Buon risultato per LivingKitchen 
Anche LivingKitchen ha dato ottima prova di sé nonostante le difficili premesse. Per sette giorni 217 espositori da 28 paesi hanno dimostrato quanta forza innovativa, orientamento al design e qualità siano insiti nel settore e nella rassegna.
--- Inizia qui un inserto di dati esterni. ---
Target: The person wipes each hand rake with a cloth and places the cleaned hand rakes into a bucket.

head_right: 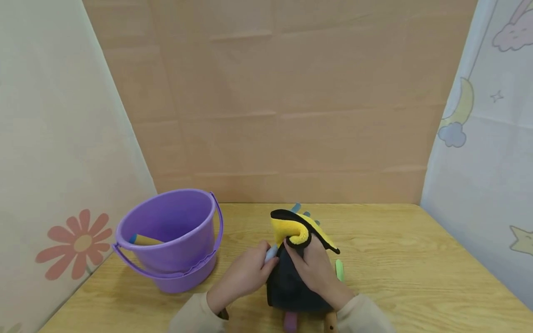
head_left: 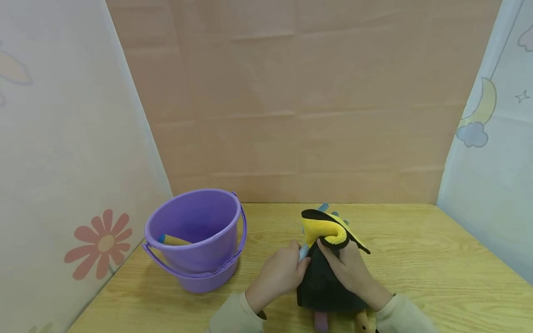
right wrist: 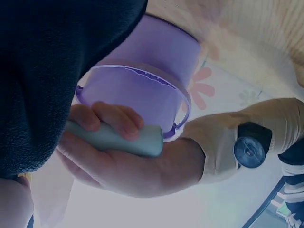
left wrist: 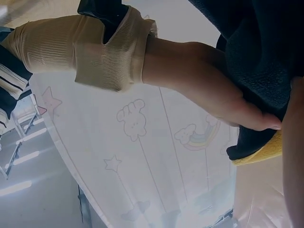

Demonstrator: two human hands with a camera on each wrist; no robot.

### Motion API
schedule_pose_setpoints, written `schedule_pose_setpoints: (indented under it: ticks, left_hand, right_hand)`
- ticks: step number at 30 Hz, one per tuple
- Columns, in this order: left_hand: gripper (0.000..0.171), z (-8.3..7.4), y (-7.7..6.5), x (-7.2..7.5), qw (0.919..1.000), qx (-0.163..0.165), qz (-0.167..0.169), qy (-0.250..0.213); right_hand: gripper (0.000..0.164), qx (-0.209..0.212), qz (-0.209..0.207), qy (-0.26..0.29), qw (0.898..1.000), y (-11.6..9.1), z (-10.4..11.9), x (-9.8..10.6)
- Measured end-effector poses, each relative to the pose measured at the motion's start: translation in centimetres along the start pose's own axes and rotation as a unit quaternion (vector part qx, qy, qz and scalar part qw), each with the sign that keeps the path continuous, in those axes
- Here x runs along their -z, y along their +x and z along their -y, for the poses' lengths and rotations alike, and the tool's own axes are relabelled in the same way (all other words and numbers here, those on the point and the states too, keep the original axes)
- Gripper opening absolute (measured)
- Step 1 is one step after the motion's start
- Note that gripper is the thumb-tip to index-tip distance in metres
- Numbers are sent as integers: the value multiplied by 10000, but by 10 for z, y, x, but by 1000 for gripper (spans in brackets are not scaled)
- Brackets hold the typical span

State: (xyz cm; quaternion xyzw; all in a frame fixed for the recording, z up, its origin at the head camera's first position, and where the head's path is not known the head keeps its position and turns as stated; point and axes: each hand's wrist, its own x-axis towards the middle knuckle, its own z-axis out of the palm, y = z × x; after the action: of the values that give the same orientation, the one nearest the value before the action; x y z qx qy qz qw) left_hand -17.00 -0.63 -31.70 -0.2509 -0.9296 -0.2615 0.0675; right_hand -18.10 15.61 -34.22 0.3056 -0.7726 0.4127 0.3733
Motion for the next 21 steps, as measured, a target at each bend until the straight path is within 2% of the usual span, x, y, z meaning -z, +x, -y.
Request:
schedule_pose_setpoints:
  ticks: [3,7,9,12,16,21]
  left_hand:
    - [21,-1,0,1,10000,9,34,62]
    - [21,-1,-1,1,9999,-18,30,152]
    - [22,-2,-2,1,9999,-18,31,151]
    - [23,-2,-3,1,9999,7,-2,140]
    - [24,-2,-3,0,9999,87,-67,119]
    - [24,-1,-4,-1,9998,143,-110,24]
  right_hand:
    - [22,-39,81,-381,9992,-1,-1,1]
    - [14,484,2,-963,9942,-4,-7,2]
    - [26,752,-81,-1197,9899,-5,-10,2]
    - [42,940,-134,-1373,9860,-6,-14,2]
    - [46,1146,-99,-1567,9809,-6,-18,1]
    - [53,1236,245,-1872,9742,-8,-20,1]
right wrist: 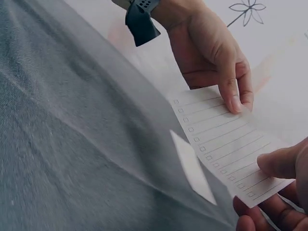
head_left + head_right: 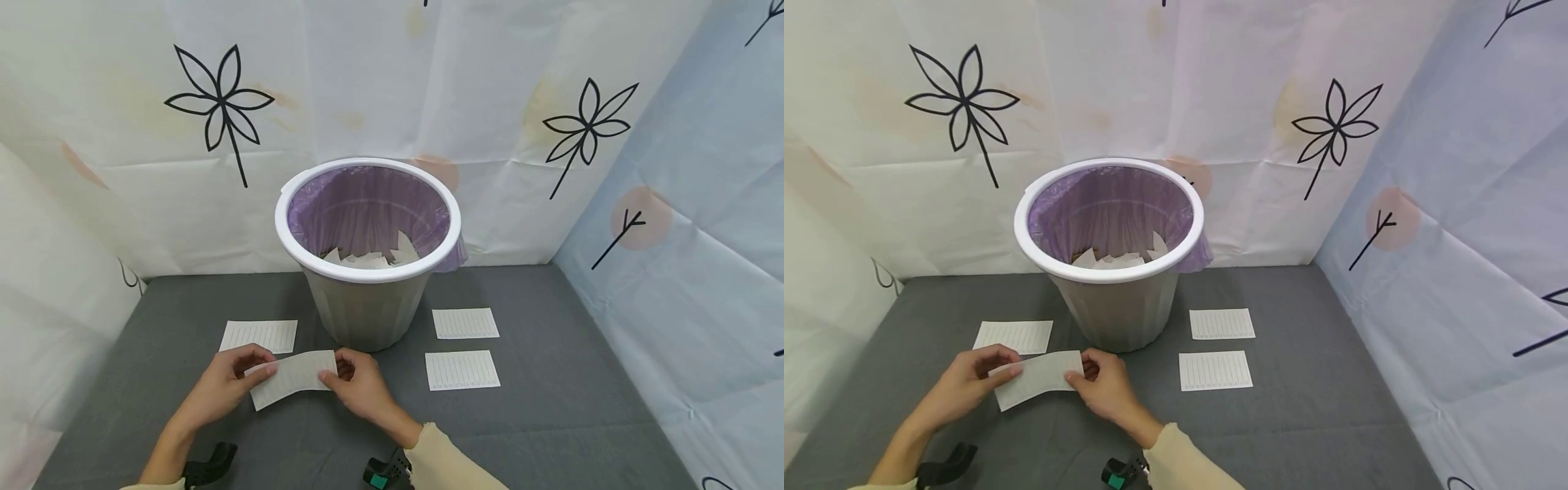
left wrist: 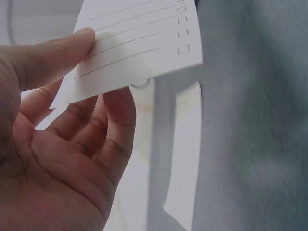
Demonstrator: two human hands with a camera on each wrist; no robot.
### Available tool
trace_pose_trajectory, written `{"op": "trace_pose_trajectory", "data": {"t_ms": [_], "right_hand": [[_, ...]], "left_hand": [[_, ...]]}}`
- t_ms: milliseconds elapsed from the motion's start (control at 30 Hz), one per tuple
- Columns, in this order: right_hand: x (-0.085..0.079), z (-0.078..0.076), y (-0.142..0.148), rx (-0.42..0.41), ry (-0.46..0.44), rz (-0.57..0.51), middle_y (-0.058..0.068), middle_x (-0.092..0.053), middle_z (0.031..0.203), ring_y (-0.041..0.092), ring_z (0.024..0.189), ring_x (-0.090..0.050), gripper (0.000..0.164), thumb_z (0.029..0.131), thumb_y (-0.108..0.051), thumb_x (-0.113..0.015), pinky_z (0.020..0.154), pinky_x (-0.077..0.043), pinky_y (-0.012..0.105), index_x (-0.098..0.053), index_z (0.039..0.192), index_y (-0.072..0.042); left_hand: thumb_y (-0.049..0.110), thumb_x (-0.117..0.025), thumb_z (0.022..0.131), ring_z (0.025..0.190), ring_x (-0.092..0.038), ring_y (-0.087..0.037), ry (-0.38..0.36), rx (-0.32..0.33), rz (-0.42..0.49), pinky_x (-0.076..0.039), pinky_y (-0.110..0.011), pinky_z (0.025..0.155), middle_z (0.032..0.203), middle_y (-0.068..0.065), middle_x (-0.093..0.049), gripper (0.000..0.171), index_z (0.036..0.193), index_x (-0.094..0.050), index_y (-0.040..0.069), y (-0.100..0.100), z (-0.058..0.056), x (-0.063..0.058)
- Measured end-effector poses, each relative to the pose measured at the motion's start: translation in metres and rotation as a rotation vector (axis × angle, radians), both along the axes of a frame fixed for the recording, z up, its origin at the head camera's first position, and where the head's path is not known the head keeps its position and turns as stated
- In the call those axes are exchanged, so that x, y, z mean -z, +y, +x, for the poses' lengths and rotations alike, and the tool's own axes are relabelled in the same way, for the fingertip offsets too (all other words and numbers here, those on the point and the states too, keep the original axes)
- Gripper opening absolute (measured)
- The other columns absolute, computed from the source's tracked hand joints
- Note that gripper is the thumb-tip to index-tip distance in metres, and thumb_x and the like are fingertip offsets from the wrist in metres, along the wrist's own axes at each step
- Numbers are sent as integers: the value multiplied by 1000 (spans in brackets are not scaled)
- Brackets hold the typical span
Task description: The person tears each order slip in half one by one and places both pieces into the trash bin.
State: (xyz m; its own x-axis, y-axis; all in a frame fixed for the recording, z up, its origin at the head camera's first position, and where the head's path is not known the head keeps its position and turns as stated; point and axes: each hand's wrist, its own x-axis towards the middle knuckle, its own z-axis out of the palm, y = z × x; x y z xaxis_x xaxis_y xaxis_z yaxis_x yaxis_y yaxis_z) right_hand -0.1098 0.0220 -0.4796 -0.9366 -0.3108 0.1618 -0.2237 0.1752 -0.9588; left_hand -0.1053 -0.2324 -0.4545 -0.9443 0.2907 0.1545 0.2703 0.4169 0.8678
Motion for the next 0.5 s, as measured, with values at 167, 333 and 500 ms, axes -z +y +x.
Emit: {"op": "trace_pose_trajectory", "data": {"t_ms": [167,333,500], "right_hand": [[-11,1,19,-4,54,24,13,-71,91,10,75,-62,15,92,-9,-74,69,-53,25,-72,102,3],[-21,0,34,9,97,22,11,-72,95,12,80,-64,16,94,-13,-73,72,-54,28,-73,104,-1],[-35,1,49,21,143,19,7,-72,98,13,81,-63,14,95,-15,-72,71,-52,30,-74,104,-5]], "left_hand": [[7,-73,94,76,-63,-12,-10,51,48,-52,-28,62,97,-8,-69,7,100,-71,7,18,2,-12],[10,-73,94,73,-61,-13,0,64,40,-50,-27,60,93,-1,-68,4,98,-72,11,37,2,-27],[15,-72,96,76,-62,-13,10,81,24,-50,-28,66,91,4,-69,3,98,-72,13,57,2,-40]]}}
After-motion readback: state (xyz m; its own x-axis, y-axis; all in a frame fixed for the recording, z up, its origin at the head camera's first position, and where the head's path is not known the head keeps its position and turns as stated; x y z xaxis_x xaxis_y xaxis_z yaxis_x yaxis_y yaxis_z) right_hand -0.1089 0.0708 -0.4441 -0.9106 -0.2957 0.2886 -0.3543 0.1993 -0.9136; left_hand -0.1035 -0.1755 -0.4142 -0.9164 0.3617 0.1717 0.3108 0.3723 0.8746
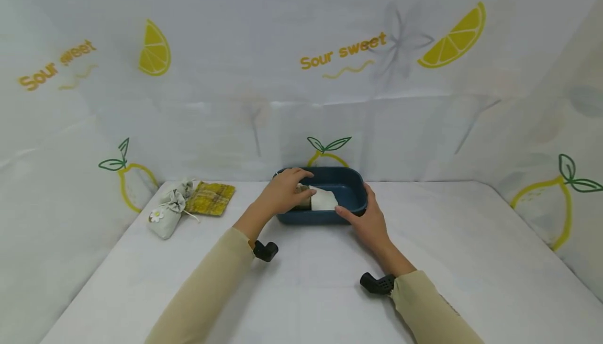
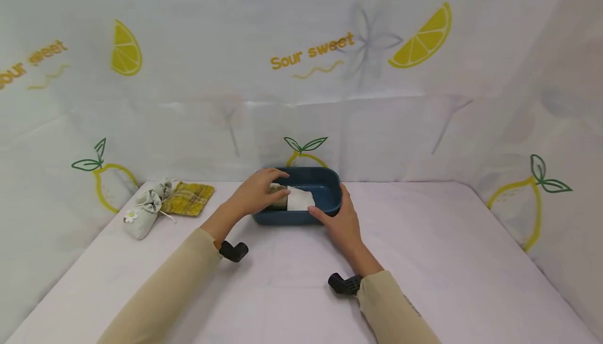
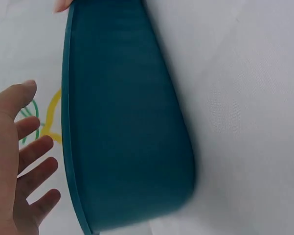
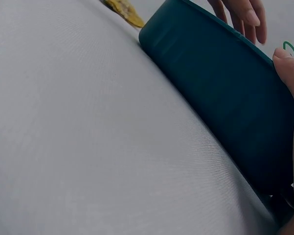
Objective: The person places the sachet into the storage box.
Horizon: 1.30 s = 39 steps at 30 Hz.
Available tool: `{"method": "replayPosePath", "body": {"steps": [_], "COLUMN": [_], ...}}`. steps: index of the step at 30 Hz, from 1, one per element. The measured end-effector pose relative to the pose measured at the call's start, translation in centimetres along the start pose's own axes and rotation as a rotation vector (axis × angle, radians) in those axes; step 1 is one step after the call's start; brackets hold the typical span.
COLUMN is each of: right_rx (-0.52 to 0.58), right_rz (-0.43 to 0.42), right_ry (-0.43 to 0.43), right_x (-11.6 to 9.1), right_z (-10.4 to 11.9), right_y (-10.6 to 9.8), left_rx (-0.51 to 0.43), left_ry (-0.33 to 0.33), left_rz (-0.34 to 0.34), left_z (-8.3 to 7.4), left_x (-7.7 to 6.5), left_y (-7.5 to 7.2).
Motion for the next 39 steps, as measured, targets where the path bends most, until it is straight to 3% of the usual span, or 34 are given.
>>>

Con una quota di visitatori esteri del 53% l’esposizione si è inoltre presentata di nuovo in una veste molto internazionale. 
Sia che si trattasse di innovative presentazioni dei produttori, prime visioni mondiali di nuovi mobili da cucina, elettrodomestici e accessori o dell'interessante programma collaterale, il mix perfetto di cucina e cucinare ha prodotto un’affluenza continua di visitatori in tutti i giorni della fiera e illuminato un sorriso sui volti degli espositori. Nei giorni di apertura al pubblico 50.000 clienti finali, fra cui molti in arrivo anche dal vicino Belgio e dai Paesi Bassi, hanno scoperto i trend della prossima stagione. 
Fra i visitatori specializzati regnava un'atmosfera permeata di business, networking e ricerca dei trend. LivingKitchen ha messo in mostra la cucina del futuro in modo molto concreto, con un variegato mix di idee e innovazioni di prodotto. "L'atmosfera positiva che è regnata nei padiglioni di LivingKitchen durante le giornate di apertura al pubblico specializzato è prova dell'importanza della fiera per il settore e il mercato tedesco", afferma Gerald Böse. Anche Volker Irle stila un bilancio positivo: "È stata un'edizione di LivingKitchen 2019 entusiasmante ed estremamente positiva, che ha stimolato il nostro appetito!" dichiara l'amministratore dell'AMK (Arbeitsgemeinschaft Die Moderne Küche e.V.).